This patch adds new directives CHECK-WORD, CHECK-WORD-NEXT, CHECK-WORD-NOT, CHECK-WORD-SAME, CHECK-WORD-DAG, which are like standart directives, but they match only when string is a separate word.
Details
Diff Detail
Event Timeline
I don't really like adding a whole new set of CHECK-things for word-matching.
I think either users should use "\b" to check that the edge of the match is at the beginning/end of a word, or else make word matching the default and add \w* to the CHECKs that actually *WANT* to match subword. I'd expect there to be few which really ought to be doing that, but probably more that do accidentally.
"I think either users should use "\b" to check that the edge of the match is at the beginning/end of a word" - Problem is that current regexp library doesn't support \b assertion. And question about changing library appears again.
I think, if change the meaning of CHECK there will be a lot of work of changing LLVM tests and private tests of FileCheck users.
+1, I'd rather not have to go fix up tests which rely on the sub-word matching behavior of CHECK.

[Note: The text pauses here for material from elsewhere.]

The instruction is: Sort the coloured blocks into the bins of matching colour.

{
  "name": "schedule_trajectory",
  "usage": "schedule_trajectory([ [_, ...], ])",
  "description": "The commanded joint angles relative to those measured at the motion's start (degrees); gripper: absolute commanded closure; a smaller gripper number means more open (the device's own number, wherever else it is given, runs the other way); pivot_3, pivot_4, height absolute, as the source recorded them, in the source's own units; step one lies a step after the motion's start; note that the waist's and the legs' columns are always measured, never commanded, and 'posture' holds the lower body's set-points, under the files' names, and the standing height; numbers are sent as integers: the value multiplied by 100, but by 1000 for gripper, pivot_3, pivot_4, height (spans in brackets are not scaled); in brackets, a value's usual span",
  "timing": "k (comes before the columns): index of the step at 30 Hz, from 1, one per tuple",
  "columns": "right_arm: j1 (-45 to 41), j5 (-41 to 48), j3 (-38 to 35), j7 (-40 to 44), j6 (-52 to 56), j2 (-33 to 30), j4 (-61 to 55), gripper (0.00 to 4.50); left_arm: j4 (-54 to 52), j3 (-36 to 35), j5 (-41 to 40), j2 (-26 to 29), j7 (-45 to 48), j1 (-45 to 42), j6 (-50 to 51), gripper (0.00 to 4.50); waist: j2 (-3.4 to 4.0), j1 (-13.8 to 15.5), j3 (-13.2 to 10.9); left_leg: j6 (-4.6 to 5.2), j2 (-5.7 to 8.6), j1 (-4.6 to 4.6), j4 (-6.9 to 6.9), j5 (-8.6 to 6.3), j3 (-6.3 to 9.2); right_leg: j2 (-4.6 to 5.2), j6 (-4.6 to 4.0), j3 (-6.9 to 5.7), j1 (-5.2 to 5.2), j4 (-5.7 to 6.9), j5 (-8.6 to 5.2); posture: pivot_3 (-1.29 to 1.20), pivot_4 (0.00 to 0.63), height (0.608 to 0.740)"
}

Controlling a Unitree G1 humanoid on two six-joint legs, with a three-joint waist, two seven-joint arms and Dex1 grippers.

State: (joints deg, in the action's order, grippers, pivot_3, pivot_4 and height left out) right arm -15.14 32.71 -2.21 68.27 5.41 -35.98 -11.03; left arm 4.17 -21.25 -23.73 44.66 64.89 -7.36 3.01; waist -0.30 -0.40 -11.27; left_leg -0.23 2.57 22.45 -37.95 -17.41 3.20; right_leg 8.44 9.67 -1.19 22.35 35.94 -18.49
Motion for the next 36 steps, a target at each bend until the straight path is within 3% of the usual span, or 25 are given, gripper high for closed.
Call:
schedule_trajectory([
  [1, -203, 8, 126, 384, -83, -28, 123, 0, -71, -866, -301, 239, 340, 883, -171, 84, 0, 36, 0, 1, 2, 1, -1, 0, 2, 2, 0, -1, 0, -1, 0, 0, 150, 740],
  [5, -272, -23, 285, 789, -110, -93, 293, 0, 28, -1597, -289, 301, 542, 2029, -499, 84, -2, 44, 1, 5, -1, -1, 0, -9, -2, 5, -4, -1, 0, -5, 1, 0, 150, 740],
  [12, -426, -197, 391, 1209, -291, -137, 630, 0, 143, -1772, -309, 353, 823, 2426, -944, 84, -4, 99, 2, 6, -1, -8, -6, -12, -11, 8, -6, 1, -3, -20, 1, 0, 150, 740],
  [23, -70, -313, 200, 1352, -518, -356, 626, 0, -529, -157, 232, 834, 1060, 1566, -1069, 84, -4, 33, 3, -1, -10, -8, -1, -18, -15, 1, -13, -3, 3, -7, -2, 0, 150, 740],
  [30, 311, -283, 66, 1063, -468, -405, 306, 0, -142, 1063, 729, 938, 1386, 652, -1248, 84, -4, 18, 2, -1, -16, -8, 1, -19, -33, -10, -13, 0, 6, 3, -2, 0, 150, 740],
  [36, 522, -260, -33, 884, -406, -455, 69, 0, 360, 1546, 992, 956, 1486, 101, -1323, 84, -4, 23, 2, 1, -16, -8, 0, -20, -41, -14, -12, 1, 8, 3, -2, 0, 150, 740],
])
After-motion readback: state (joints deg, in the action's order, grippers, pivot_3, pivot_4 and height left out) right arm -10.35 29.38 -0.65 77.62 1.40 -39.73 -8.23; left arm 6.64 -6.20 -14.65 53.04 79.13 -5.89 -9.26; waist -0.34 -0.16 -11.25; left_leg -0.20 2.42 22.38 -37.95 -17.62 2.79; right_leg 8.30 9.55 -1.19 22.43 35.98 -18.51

@eklepilkina: Thanks for working on this! There are a few spots in this patch that need clang-formatting. Also, please upload diffs with more context (e.g git diff -U1000 ...). I just have a few minor comments --
| test/FileCheck/check-word.txt | ||
|---|---|---|
| 16 | Could you add: // RUN: not FileCheck -input-file %s %s -check-prefix=FAILTEST first and // FAILTEST-WORD: first // FAILTEST-WORD-SAME: and The failtest should probably be extended to cover more cases. | |
| utils/FileCheck/FileCheck.cpp | ||
| 1149 | nit, capitalize 'if' and add a space before it. | |
| 1157 | Why do Match{Pos,Len} need to be passed in by reference? | |
| 1165 | Does this guarantee that there cannot be a newline between CHECK-SAME-WORD matches? | |
Well, the regex implementation does live in the Support library, even if it did come from somewhere else originally; we can modify it. A word-break feature seems useful in more contexts than just CHECK-WORD.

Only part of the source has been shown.